Among the limitations, the identification of the anatomical points on the PC screen requires a training process, and the accuracy in the scanning of areas such as sub-frames and curved surfaces could influence the results.
Comparing the primary molars and the permanent ones both from a dimensional and morphological point of view, it is obvious that the second primary molars have smaller dimensions than the permanent ones, but it is not so easy to exactly identify the 3D morphological differences between the two sets of teeth without appropriate morphological analysis.

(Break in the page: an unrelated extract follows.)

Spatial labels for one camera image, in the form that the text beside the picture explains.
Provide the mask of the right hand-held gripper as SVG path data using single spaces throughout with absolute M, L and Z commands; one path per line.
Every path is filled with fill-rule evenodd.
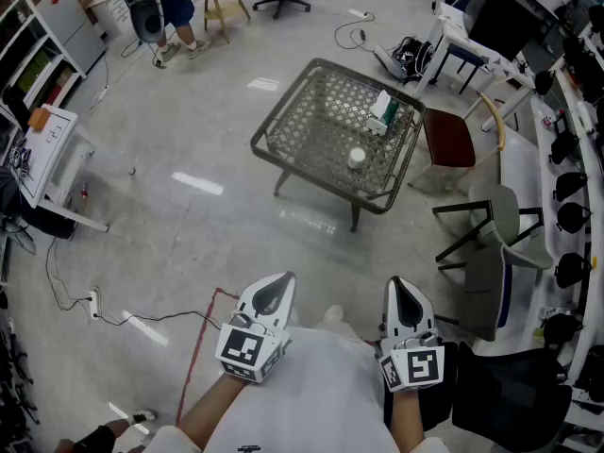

In fact, as previously demonstrated, the upper primary molars have a more squared and squat shape in occlusal vision; the upper permanent molars in the cross-section appear to have a more rectangular shape with longer sides in the buccolingual sense.
As for the lower arch, always considering the cross-section, the permanent molar has a more squared shape as opposed to the primary one, which instead has a rectangular shape with long sides in the direction of the mesiodistal diameter.
On the basis of these considerations, it could be observed that the orthodontic bands built for the first permanent molars do not guarantee optimal precision for the fitting of the primary molars. Reporting on the dimensional and morphological differences found as well as the design of orthodontic bands specifically for primary molars, we discuss below the rendering of bands for primary and permanent molars. However, to delineate the precise shape of the crown of the primary second molars, further measurements, such as analysis of the average inclination of all four tooth faces, are needed. This could represent a limitation of the data of the present study for the purpose of primary molar bands production. Another limitation is also that primary molar measurements were compared with those of permanent molars with reference to the previous literature and without directly performing measurements on this set of teeth.
In the final analysis, to create an ideal band set that fits perfectly to the primary molars in shape and size, for the six measurement parameters of each tooth, the maximum, minimum, and medium values should be considered in order to outline a type of shape and a range of measures that can then inspire the production of a set of ideal bands. The development of digital technologies and intraoral scanners could help in overcoming the individual variability between primary molars by producing customized bands and orthodontic devices that can provide more precise orthodontic outcomes via ideal fitting with primary molar anatomy. From this point of view, this could represent a solution to the creation of another set of molar bands, though standard band sets are usually cheaper. Nevertheless, this requires 3D technology that is still not available in each dental office and laboratory.
In order to design a set of bands for second primary molars, the equator measurement was also added to the other measurements in the present study. This has previously been applied studies in order to allow for a proper band shape and retention. Furthermore, the difference observed between the different second primary molars (upper/lower, right/left) confirms the fact that different bands are needed for the upper and lower arches.
In order to obtain bands with perfect adaptation to the exact polyhedral shape of the upper and lower primary molars, or in the case of particular morphology or considerable differences between antimetric teeth (also for the variable h1), currently, the only solution is the use of recent digital technologies that allow for the designing and melting of customized bands for each patient, which could result in achieving ideal fitting and retention for interceptive orthodontic appliances with anchorage on the primary dentition, such as the rapid palatal expander, Delaire mask, lip bumper, and space maintainers.
Figure 4 and
Figure 5 highlight the differences between the two sets of teeth that are essential for optimal adaptation of the bands and a solid anchorage for orthodontic devices.